→ **DIRECTIONS**:
Copy each line of the listing below exactly and drop the images.

→ **COLLECTED MATERIAL**:
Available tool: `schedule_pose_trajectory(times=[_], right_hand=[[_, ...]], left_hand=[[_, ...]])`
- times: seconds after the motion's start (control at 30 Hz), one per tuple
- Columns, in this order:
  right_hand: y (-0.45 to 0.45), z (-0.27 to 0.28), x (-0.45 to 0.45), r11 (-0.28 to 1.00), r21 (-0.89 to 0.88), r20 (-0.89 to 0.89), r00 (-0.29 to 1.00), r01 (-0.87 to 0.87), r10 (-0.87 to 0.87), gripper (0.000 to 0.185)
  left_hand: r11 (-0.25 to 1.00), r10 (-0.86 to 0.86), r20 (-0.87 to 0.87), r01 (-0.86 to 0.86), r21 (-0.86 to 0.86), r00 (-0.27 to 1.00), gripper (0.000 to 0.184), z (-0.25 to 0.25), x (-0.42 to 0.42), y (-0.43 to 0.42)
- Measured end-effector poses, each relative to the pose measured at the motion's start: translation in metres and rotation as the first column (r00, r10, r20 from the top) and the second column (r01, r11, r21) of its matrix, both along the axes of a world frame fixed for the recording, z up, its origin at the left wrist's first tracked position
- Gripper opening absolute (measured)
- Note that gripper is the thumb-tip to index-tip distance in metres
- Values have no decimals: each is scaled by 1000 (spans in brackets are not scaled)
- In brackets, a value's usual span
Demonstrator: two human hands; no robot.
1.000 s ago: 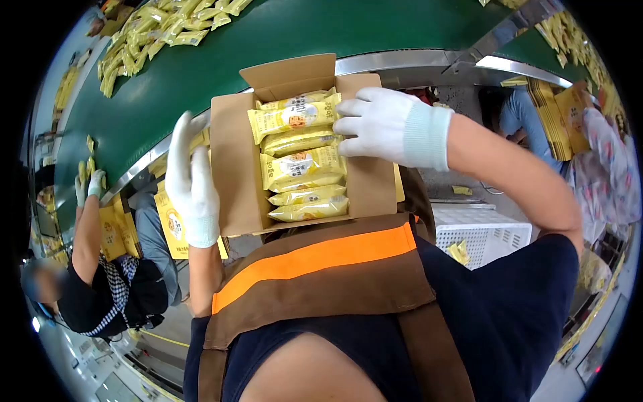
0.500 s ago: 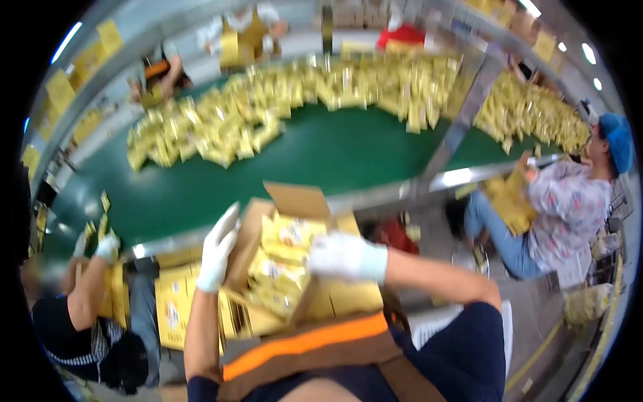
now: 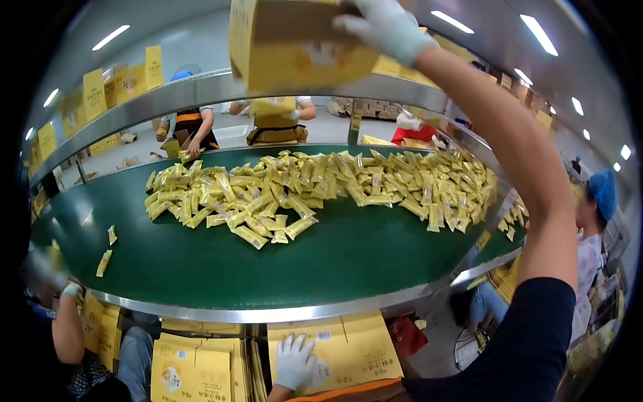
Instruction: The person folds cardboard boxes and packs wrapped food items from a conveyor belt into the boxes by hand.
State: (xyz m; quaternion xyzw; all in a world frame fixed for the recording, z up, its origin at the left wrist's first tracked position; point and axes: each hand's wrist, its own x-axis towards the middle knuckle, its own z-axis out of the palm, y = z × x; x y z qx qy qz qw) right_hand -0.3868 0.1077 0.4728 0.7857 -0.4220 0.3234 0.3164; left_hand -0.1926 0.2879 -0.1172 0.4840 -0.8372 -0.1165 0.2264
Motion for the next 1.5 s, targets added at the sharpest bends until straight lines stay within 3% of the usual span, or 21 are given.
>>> schedule_pose_trajectory(times=[0.1, 0.17, 0.37, 0.5, 0.57, 0.6, 0.7, 0.73, 0.77, 0.8, 0.83, 0.9, 0.97, 1.0, 1.03, 1.17, 1.3, 1.37, 1.4, 1.43, 1.5], right_hand=[[-90, 38, 36, 945, -241, -50, 975, -221, 216, 30], [-139, 57, 65, 984, -177, 47, 999, 32, -24, 32], [-256, 19, 112, 973, -121, 91, 979, 194, -184, 35], [-292, 7, 86, 960, -256, -137, 978, 117, -156, 41], [-242, -30, 82, 980, -198, -329, 944, -25, -43, 35], [-224, -83, 61, 913, -380, -362, 932, -146, -2, 35], [-50, -222, 28, 933, 342, -339, 912, -109, 231, 40], [4, -247, 18, 726, 683, -522, 746, 75, 413, 37], [39, -310, -24, 465, 885, -301, 782, 16, 545, 39], [79, -369, -67, 147, 988, -31, 870, -48, 492, 44], [114, -400, -83, -227, 971, 109, 981, -72, 157, 48], [176, -497, -136, 148, 964, 257, 921, -222, -291, 55], [220, -586, -164, 406, 907, 179, 769, 113, -614, 62], [230, -598, -163, 197, 980, 168, 669, -34, -724, 69], [243, -617, -152, 251, 836, 481, 430, -488, -764, 69], [248, -616, -148, 356, 642, 658, 250, -679, -710, 68], [259, -563, -139, 491, 617, 757, 294, -615, -584, 60], [265, -528, -150, 366, 721, 662, 428, -589, -615, 59], [266, -516, -147, 600, 705, 684, 585, -378, -436, 62], [258, -480, -146, 719, 695, 379, 850, 1, -367, 68], [242, -414, -144, 938, 336, 454, 859, 79, -236, 74]], left_hand=[[1000, -14, -67, 14, 1, 998, 45, -11, 3, -10], [1000, -3, -99, 1, -20, 995, 45, -12, 4, -10], [996, -15, -60, 21, 90, 998, 63, -41, -1, -8], [999, -31, -248, 39, 24, 968, 46, -22, 4, -16], [989, 54, -66, -44, 143, 996, 49, -3, 11, -16], [976, 88, 27, -92, 196, 996, 51, 5, 13, -14], [885, 440, -54, -423, 193, 896, 57, -2, 31, -13], [856, 493, -190, -433, 282, 849, 63, -21, 38, -5], [825, 547, -317, -436, 359, 775, 70, -36, 48, 1], [797, 488, -330, -258, 546, 808, 73, -21, 62, 2], [820, 452, -288, -265, 508, 844, 71, -6, 66, 10], [819, 455, -285, -271, 507, 843, 67, 2, 69, 21], [813, 491, -320, -294, 502, 810, 65, 12, 60, 21], [812, 514, -366, -302, 500, 775, 62, 8, 56, 20], [810, 537, -410, -315, 495, 737, 59, 0, 54, 20], [744, 633, -574, -205, 635, 519, 58, 12, 47, 25], [729, 667, -715, 19, 685, 209, 55, 80, 39, 42], [762, 578, -776, 174, 624, 253, 46, 86, 50, 51], [741, 560, -778, 249, 624, 284, 45, 89, 59, 54], [713, 541, -780, 319, 624, 316, 43, 94, 68, 57], [665, 508, -746, 353, 657, 431, 40, 104, 78, 55]])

→ **EXPECTED ANSWER**:
Available tool: `schedule_pose_trajectory(times=[_], right_hand=[[_, ...]], left_hand=[[_, ...]])`
- times: seconds after the motion's start (control at 30 Hz), one per tuple
- Columns, in this order:
  right_hand: y (-0.45 to 0.45), z (-0.27 to 0.28), x (-0.45 to 0.45), r11 (-0.28 to 1.00), r21 (-0.89 to 0.88), r20 (-0.89 to 0.89), r00 (-0.29 to 1.00), r01 (-0.87 to 0.87), r10 (-0.87 to 0.87), gripper (0.000 to 0.185)
  left_hand: r11 (-0.25 to 1.00), r10 (-0.86 to 0.86), r20 (-0.87 to 0.87), r01 (-0.86 to 0.86), r21 (-0.86 to 0.86), r00 (-0.27 to 1.00), gripper (0.000 to 0.184), z (-0.25 to 0.25), x (-0.42 to 0.42), y (-0.43 to 0.42)
- Measured end-effector poses, each relative to the pose measured at the motion's start: translation in metres and rotation as the first column (r00, r10, r20 from the top) and the second column (r01, r11, r21) of its matrix, both along the axes of a world frame fixed for the recording, z up, its origin at the left wrist's first tracked position
- Gripper opening absolute (measured)
- Note that gripper is the thumb-tip to index-tip distance in metres
- Values have no decimals: each is scaled by 1000 (spans in brackets are not scaled)
- In brackets, a value's usual span
Demonstrator: two human hands; no robot.
1.000 s ago: 
0.500 s ago: 
now: 
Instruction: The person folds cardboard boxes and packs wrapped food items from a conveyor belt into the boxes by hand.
State: (xyz m; quaternion xyzw; all in a world frame fixed for the recording, z up, its origin at the left wrist's first tracked position; point and axes: each hand's wrist, its own x-axis towards the middle knuckle, its own z-axis out of the palm, y = z × x; x y z qx qy qz qw) right_hand -0.3868 0.1077 0.4728 0.7857 -0.4220 0.3234 0.3164; left_hand -0.1926 0.2879 -0.1172 0.4840 -0.8372 -0.1165 0.2264
Motion for the next 1.5 s, targets added at the sharpest bends until straight lines stay within 3% of the usual span, or 21 are given.
>>> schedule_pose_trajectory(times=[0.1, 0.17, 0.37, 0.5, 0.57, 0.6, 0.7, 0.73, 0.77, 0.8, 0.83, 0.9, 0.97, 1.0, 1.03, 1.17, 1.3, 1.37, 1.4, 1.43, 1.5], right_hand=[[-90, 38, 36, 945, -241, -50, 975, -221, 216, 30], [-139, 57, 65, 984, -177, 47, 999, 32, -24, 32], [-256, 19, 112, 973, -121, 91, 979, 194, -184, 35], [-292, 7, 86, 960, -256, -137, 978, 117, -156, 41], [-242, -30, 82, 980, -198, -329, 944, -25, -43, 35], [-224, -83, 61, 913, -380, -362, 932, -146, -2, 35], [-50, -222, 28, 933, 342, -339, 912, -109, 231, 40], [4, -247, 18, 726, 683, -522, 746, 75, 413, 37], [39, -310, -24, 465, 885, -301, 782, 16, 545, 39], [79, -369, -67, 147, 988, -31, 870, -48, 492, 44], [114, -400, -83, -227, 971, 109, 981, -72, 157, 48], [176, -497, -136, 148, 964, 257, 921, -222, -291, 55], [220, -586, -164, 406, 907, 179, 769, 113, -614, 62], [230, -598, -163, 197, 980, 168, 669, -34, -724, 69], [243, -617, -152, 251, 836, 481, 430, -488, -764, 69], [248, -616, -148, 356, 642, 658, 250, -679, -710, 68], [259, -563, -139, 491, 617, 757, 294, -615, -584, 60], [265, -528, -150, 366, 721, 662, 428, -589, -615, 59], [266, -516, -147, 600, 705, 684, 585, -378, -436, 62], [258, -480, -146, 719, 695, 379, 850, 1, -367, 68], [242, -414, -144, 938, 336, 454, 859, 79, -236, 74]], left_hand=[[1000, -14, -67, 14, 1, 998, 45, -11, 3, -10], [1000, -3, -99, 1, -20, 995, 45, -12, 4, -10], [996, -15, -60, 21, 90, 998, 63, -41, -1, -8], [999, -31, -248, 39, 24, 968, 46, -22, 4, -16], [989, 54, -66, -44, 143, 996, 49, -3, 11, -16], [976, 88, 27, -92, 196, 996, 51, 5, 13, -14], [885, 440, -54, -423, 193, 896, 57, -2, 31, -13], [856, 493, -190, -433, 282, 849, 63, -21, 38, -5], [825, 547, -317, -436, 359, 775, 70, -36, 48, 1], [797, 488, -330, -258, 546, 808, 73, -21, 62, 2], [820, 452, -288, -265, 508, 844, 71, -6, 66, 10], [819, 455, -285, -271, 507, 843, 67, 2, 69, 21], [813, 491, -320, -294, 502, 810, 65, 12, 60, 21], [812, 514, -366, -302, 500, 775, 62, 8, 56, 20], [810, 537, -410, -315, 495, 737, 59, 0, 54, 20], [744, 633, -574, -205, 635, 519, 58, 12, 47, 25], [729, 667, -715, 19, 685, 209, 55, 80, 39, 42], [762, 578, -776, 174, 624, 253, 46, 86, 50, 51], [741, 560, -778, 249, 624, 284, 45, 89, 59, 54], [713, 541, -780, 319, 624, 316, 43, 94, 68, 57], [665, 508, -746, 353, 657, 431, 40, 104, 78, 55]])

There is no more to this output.